• _Record excerpts_
________________

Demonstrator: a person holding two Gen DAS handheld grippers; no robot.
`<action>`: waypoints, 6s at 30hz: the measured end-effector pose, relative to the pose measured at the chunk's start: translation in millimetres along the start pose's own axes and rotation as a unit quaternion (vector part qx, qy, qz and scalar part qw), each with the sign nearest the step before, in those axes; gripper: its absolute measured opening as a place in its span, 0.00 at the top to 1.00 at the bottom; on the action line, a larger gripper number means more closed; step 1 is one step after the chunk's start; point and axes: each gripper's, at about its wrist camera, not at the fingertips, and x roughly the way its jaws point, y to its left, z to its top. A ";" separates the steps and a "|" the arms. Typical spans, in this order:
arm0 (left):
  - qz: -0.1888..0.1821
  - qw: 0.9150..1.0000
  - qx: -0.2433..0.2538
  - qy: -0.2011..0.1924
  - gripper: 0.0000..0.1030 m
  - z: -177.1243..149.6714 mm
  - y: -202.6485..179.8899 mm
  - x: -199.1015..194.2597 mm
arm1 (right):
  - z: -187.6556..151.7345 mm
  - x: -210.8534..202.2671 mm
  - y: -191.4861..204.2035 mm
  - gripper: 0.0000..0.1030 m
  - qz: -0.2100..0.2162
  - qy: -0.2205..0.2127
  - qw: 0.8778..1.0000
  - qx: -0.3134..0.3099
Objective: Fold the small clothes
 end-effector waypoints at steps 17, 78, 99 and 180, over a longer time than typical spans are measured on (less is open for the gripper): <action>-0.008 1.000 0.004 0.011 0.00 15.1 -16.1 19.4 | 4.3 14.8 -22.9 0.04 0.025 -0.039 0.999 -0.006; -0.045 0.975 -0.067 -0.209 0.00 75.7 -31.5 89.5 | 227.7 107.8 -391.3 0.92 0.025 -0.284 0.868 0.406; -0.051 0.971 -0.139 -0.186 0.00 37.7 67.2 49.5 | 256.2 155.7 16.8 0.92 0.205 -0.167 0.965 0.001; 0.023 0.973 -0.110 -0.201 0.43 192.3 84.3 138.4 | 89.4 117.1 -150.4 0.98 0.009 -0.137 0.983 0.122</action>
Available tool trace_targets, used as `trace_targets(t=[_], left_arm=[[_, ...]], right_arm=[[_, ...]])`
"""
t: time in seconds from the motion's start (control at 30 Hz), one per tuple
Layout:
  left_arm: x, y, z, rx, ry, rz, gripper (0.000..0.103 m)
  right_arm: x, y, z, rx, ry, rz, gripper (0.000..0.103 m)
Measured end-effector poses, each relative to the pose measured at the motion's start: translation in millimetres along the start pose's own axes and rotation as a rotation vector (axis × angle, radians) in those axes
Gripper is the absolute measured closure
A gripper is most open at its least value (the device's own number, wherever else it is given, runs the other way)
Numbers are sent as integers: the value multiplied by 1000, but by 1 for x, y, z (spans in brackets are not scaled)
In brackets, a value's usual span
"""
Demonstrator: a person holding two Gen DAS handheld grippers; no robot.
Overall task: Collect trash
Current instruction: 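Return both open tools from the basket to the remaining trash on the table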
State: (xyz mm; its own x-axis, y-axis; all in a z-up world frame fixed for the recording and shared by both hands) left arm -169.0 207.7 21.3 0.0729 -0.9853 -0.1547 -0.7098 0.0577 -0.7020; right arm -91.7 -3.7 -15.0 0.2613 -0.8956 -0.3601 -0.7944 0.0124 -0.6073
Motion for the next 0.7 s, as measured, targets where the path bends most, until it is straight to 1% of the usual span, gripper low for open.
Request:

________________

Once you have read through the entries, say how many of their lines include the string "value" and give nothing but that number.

3